● Work task
All lines below are to be transcribed exactly.

### Data block

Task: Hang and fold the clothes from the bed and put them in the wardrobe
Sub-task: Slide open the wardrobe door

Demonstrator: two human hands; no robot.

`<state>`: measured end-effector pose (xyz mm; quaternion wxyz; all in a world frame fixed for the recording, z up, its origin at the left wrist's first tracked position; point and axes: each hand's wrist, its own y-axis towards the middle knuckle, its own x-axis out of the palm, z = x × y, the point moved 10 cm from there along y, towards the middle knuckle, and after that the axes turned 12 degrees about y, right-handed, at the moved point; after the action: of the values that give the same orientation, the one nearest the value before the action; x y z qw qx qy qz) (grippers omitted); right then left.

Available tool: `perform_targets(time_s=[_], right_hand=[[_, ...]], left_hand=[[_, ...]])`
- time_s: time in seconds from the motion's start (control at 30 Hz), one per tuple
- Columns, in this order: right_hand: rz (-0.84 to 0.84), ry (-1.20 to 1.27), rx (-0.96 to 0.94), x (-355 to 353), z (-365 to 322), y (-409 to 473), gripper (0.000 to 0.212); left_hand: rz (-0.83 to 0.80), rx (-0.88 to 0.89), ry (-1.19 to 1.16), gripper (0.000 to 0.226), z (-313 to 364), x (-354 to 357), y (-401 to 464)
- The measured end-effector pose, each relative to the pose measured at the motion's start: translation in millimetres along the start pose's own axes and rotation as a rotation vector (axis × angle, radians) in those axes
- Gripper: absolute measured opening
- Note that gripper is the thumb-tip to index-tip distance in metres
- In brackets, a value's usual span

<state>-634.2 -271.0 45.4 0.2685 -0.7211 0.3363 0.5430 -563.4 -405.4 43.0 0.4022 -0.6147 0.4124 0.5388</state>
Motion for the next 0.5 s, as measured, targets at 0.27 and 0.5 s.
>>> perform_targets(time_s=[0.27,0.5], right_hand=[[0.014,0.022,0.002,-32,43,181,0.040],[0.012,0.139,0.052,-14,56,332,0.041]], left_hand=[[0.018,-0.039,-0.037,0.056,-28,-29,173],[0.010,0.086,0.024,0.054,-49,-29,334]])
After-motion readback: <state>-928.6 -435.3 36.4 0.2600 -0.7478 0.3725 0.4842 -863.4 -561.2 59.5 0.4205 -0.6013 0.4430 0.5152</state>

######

● Answer to the problem
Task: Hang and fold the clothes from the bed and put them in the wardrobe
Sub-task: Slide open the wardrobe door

Demonstrator: two human hands; no robot.

`<state>`: measured end-effector pose (xyz mm; quaternion wxyz; all in a world frame fixed for the recording, z up, its origin at the left wrist's first tracked position; point and axes: each hand's wrist, its own y-axis towards the middle knuckle, its own x-axis out of the palm, z = x × y, the point moved 10 cm from there along y, towards the middle knuckle, and after that the axes turned 12 degrees about y, right-handed, at the moved point; after the action: of the values that give the same orientation, the one nearest the value before the action; x y z qw qx qy qz) (grippers omitted); right then left.

Available tool: `perform_targets(time_s=[_], right_hand=[[_, ...]], left_hand=[[_, ...]])`
- time_s: time in seconds from the motion's start (control at 30 Hz), one per tuple
- Columns, in this order: right_hand: rz (-0.84 to 0.84), ry (-1.20 to 1.27), rx (-0.96 to 0.94), x (-355 to 353), z (-365 to 322), y (-409 to 473), gripper (0.000 to 0.212); left_hand: rz (-0.83 to 0.80), rx (-0.88 to 0.89), ry (-1.19 to 1.16), gripper (0.000 to 0.226), z (-313 to 364), x (-354 to 357), y (-401 to 464)
- The measured end-effector pose, each relative to the pose measured at the motion's start: translation in millimetres along the start pose's own axes and rotation as a rotation vector (axis × angle, radians) in those axes
- Gripper: absolute measured opening
- Note that gripper is the thumb-tip to index-tip distance in metres
- In brackets, a value's usual span

<state>-634.2 -271.0 45.4 0.2685 -0.7211 0.3363 0.5430 -563.4 -405.4 43.0 0.4022 -0.6147 0.4124 0.5388</state>
Motion for the next 0.5 s, as measured, targets at 0.27 and 0.5 s.
>>> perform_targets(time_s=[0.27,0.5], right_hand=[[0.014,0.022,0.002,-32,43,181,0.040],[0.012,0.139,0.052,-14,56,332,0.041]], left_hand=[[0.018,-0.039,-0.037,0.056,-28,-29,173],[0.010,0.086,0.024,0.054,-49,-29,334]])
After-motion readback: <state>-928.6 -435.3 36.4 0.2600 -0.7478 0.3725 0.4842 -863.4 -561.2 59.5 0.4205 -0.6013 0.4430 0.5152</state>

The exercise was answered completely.